Segment Start: DATASET RECORDS
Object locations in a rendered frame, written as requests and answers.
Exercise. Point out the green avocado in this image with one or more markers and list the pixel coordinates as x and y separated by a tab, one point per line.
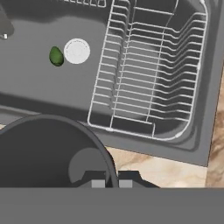
56	56

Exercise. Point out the white round sink drain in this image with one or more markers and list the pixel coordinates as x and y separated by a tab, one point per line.
76	51

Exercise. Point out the dark grey jug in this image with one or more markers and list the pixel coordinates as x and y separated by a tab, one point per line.
38	151

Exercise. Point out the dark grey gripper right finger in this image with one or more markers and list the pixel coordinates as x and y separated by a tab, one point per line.
129	175

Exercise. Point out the grey sink basin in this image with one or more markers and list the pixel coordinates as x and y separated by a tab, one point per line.
35	84

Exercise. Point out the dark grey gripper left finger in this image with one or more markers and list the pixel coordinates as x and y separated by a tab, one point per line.
92	176

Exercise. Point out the grey sink tap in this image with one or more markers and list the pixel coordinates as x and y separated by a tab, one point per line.
5	26

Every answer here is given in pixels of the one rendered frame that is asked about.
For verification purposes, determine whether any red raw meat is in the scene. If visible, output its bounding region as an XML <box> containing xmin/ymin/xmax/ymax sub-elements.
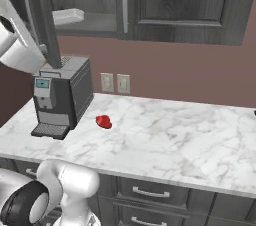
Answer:
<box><xmin>95</xmin><ymin>114</ymin><xmax>114</xmax><ymax>130</ymax></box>

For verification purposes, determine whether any white tupperware container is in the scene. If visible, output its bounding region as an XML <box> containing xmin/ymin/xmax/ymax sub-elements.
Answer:
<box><xmin>51</xmin><ymin>7</ymin><xmax>85</xmax><ymax>27</ymax></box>

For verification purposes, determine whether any closed dark grey cabinet door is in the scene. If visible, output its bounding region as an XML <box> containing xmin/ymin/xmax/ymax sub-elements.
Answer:
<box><xmin>127</xmin><ymin>0</ymin><xmax>256</xmax><ymax>47</ymax></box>

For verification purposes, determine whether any open dark grey cabinet door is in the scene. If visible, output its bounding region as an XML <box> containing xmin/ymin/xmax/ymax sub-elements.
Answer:
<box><xmin>20</xmin><ymin>0</ymin><xmax>63</xmax><ymax>70</ymax></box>

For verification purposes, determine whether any dark grey coffee machine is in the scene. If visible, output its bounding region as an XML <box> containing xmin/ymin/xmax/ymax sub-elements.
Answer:
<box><xmin>30</xmin><ymin>54</ymin><xmax>95</xmax><ymax>141</ymax></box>

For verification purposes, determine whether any dark grey drawer front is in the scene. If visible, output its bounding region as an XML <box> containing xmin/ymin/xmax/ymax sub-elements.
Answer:
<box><xmin>14</xmin><ymin>159</ymin><xmax>45</xmax><ymax>180</ymax></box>
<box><xmin>112</xmin><ymin>201</ymin><xmax>209</xmax><ymax>226</ymax></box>
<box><xmin>209</xmin><ymin>192</ymin><xmax>256</xmax><ymax>223</ymax></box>
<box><xmin>116</xmin><ymin>176</ymin><xmax>190</xmax><ymax>208</ymax></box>

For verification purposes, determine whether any white wall outlet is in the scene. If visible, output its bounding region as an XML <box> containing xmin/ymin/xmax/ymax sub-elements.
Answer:
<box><xmin>100</xmin><ymin>72</ymin><xmax>115</xmax><ymax>94</ymax></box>
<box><xmin>116</xmin><ymin>73</ymin><xmax>132</xmax><ymax>95</ymax></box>

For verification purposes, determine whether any silver cabinet door handle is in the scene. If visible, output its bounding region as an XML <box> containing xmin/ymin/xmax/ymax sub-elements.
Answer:
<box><xmin>121</xmin><ymin>0</ymin><xmax>130</xmax><ymax>35</ymax></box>

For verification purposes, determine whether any open wall cabinet body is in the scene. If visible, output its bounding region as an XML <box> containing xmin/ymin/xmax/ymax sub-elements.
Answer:
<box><xmin>45</xmin><ymin>0</ymin><xmax>124</xmax><ymax>39</ymax></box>

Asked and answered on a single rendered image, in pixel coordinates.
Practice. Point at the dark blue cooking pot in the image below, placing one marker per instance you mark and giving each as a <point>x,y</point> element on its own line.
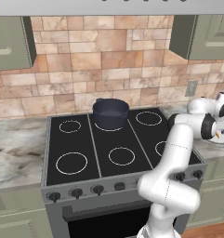
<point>110,112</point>

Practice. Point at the sage green cupboard door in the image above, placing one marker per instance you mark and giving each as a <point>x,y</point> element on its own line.
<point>17,226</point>
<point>214,204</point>

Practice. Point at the grey range hood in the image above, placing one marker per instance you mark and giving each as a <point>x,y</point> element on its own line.
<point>116,6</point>

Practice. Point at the black glass oven door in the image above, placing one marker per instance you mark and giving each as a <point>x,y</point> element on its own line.
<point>110,224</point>

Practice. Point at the grey stove with black hob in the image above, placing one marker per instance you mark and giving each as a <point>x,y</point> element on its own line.
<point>116,145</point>

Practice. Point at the sage green drawer front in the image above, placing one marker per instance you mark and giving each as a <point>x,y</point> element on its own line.
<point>220,169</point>
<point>17,201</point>

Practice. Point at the grey wall socket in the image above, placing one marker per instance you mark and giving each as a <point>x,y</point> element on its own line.
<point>191,88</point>

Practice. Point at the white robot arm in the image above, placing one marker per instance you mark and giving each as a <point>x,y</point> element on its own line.
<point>175,161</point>

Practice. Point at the sage green wall cupboard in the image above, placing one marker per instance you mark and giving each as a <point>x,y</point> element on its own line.
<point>9,37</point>
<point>206,37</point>

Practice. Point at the black stove knob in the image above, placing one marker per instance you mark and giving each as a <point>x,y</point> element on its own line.
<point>54,196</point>
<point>179,176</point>
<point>98,189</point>
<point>197,174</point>
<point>76,193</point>

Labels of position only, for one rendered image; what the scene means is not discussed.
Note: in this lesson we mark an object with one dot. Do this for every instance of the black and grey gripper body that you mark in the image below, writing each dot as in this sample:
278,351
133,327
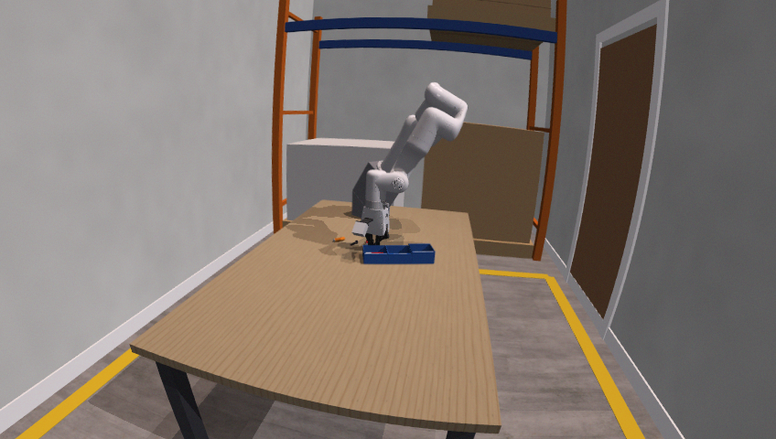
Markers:
380,220

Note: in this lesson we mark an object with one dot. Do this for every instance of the blue rack of bins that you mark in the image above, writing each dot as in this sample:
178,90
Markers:
413,253

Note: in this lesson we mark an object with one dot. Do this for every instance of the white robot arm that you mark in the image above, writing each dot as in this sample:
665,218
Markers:
444,120

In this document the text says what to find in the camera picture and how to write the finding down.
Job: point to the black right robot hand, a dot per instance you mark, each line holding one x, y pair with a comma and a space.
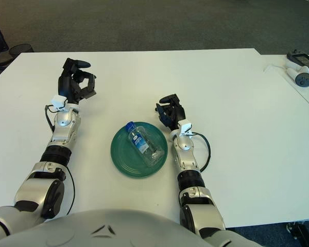
173, 113

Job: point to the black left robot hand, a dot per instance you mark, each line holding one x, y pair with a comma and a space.
72, 85

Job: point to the clear plastic bottle blue cap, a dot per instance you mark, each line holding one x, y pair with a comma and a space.
144, 144

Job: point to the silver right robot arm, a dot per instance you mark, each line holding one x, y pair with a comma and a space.
193, 180

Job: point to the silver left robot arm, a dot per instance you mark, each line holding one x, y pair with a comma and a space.
49, 159

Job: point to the green round plate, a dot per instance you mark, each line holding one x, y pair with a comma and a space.
123, 157

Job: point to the black mesh wastebasket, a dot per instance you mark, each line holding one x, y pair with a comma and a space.
21, 49

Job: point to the white VR controller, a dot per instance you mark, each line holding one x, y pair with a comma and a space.
304, 78

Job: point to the dark handheld console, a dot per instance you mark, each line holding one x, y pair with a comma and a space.
305, 60

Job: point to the grey robot torso shell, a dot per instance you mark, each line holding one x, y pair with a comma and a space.
92, 231

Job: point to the black table foot caster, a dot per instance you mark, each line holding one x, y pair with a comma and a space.
298, 231

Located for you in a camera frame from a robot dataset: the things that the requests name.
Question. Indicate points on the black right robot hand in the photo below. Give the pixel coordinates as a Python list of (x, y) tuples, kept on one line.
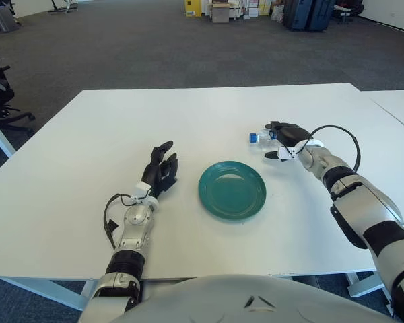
Segment End: DATASET RECORDS
» WHAT THIS TASK INVOLVES: Check each line of the records above for "below", and copy those that have it.

» WRITTEN ANSWER:
Practice. Point at the dark blue cooking pot in the image below, placing one marker per instance you mark and giving each as a <point>x,y</point> element on its own line.
Note: in this lesson we mark an object with one dot. Do this for every instance of the black and grey gripper body that you mark in the image below, writing each dot as in this sample:
Question. Indicate points on the black right robot hand in the photo below. Give the pixel coordinates as a Python list of (x, y) tuples, kept on one line.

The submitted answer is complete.